Several days this past week were spent on laminated doughs, or more common names of puff pastry, croissant, and danish. The realization that I would get to learn how to make puff pastry got me psyched for baking techniques before the class started. Although, I completely understand why most places that do large scale production would use a pre-made puff pastry. Its not actually that difficult, but can be time consuming. The end result is well worth the efforts.
I think my favorite quote we got during the demo of puff pastry was about the “lock-in” of the butter block into the dough, as my chef said, “Imagine it as being a big grilled butter sandwich.” I assumed the multiple layers of flaky pastry came from multitudes of rolls and folds but in actuality, the lock-in is followed by four more fold combinations: a four fold, a three fold, another four, and another three.These ultimately result in 289 layers. Our chef went through the math behind it, but ultimately, its 289 layers, 145 dough, 144 butter.
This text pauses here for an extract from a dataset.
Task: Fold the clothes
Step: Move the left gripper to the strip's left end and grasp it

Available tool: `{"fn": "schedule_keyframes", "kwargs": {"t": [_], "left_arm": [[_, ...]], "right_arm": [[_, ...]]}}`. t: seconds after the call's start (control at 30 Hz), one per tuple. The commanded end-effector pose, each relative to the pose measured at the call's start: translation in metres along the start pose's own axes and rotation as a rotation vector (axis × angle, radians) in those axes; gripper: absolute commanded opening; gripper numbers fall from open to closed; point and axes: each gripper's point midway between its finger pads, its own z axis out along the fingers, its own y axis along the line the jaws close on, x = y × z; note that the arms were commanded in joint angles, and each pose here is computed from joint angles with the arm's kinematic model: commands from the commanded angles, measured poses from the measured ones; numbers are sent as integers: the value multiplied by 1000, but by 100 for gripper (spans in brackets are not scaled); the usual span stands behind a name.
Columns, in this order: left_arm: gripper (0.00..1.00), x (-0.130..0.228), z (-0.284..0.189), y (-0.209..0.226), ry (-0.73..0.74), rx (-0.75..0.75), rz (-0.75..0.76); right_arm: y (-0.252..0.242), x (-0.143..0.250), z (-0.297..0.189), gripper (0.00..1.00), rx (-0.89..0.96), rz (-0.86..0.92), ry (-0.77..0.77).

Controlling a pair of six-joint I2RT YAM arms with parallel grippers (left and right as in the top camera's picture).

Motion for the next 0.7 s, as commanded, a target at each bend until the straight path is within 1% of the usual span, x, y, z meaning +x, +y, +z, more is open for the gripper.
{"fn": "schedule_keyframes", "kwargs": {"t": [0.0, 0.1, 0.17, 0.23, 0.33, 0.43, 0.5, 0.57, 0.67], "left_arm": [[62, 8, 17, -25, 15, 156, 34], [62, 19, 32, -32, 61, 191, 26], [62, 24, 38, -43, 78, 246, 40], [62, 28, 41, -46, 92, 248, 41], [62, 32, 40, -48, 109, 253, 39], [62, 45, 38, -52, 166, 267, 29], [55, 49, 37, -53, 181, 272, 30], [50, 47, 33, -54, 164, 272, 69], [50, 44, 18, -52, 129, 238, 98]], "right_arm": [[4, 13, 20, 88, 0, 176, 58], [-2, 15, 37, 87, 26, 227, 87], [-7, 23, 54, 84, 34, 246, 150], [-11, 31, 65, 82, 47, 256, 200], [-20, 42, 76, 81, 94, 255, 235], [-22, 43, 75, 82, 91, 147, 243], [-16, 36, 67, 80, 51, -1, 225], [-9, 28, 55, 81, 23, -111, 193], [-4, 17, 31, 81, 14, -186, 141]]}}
Croissant and danish dough follow a similar pattern following the lock-in, but don’t get as many folds, and only one four fold. They are similar doughs and mainly differ in shape. The danish dough we used was a little sweeter and more enriched. It also incorporated some cardamom (one of my favorite spices!). The other main difference between croissant and danish dough versus puff pastry is they also have yeast for leavening. The leavening in puff is all from steam from moisture. Because of the yeast, croissant and danish also have to proof.
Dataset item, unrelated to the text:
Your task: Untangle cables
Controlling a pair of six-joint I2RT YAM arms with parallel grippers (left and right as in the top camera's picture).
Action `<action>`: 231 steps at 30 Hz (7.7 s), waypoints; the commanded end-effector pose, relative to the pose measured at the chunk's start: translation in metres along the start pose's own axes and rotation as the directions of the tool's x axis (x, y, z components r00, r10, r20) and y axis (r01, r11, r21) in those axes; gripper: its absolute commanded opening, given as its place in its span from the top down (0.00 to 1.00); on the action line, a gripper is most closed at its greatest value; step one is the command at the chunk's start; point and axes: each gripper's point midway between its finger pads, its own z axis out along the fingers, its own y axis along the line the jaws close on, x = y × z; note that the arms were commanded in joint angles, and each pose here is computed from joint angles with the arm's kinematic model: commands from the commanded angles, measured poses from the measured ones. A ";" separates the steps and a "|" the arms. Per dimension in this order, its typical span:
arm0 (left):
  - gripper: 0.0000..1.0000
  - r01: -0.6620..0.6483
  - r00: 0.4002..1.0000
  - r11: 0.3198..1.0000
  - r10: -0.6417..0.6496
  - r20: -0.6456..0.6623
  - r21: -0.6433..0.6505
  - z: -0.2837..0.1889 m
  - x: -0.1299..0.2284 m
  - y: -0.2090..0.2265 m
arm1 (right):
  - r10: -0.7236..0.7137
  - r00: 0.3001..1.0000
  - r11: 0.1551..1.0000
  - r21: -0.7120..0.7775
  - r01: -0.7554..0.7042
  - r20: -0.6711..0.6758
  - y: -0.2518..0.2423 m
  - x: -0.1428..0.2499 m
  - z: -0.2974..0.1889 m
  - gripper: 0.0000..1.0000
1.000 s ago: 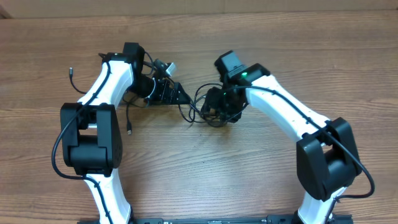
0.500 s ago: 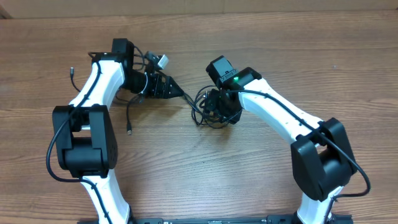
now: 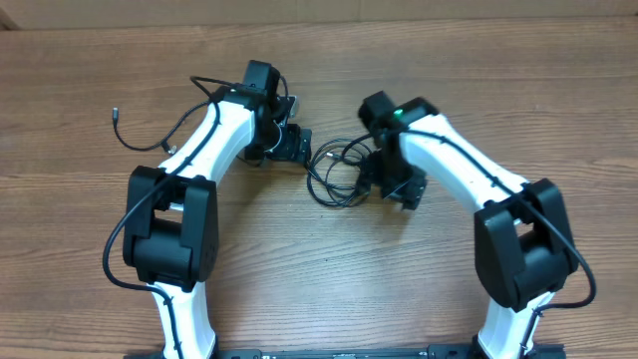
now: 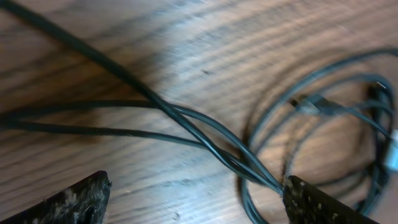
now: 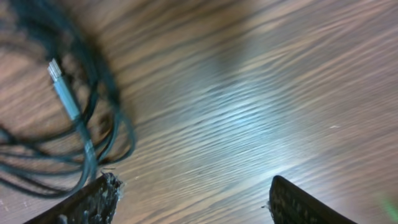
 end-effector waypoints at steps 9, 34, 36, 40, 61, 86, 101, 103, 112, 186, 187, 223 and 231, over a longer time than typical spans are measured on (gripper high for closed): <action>0.11 0.078 0.995 0.992 -0.071 0.072 -0.096 0.002 -0.004 0.018 | 0.039 0.999 0.984 -0.173 -0.040 -0.010 0.041 0.008 -0.007 0.50; 0.03 0.045 0.997 0.998 -0.043 0.069 -0.035 0.005 -0.005 0.000 | 0.418 0.900 0.907 -0.114 -0.406 0.124 0.039 0.027 0.039 0.48; 0.03 0.045 0.997 0.998 -0.043 0.062 -0.036 0.008 -0.003 0.000 | 0.416 0.902 0.909 -0.082 -0.409 0.119 0.030 0.032 0.047 0.48; 0.04 0.050 0.998 0.998 -0.049 0.037 -0.041 0.022 0.000 0.004 | 0.415 0.906 0.908 0.013 -0.418 0.082 0.006 0.049 0.063 0.45; 0.26 0.062 0.987 0.987 -0.038 -0.157 0.151 0.007 0.032 -0.033 | 0.374 0.927 0.922 0.102 -0.374 0.020 -0.014 0.064 0.066 0.40; 0.59 0.254 0.964 0.961 -0.261 -0.055 -0.107 0.052 0.047 -0.031 | 0.374 0.928 0.925 0.069 -0.373 0.006 -0.006 0.063 0.067 0.40; 0.96 0.239 0.969 0.968 -0.243 -0.045 -0.075 0.051 0.040 -0.029 | 0.288 0.957 0.957 0.054 -0.286 -0.036 -0.001 0.065 0.064 0.63; 0.96 0.223 0.972 0.973 -0.227 -0.053 -0.064 0.042 0.034 -0.027 | 0.213 0.976 0.977 0.036 -0.212 -0.053 0.003 0.062 0.057 0.73; 0.96 0.355 0.933 0.932 -0.359 -0.039 -0.076 0.020 0.020 0.031 | 0.146 0.989 0.988 -0.040 -0.147 -0.036 0.020 0.042 0.032 0.90; 0.96 0.482 0.876 0.866 -0.471 -0.103 0.135 -0.010 0.021 0.093 | 0.124 0.977 0.989 -0.102 -0.107 0.175 0.005 -0.035 0.042 0.00; 0.96 0.513 0.857 0.854 -0.505 -0.098 0.085 -0.009 0.024 0.100 | 0.121 0.978 0.990 -0.095 -0.106 0.171 0.003 -0.034 0.042 0.00; 0.96 0.191 0.978 0.979 -0.184 -0.096 0.069 0.009 0.023 0.043 | 0.180 0.979 0.885 0.417 -0.205 0.099 -0.140 -0.045 0.054 0.00; 0.96 0.229 0.971 0.971 -0.223 -0.087 0.065 0.005 0.022 0.058 | 0.196 0.975 0.847 0.482 -0.224 0.108 -0.161 -0.052 0.035 0.00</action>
I could go on and on about all the neat little nuances with these doughs, things you can make with them, shapes they are formed into, and various fillings, but I’ll end with my biggest amusement out of the few days spent on these products. My favorite item took me back to childhood and that was a cheese danish. Something about the filling was very reminiscent of the filling they used in the old McDonald’s cheese danish, maybe it was just the baked cream cheese, but it brought a smile to my face.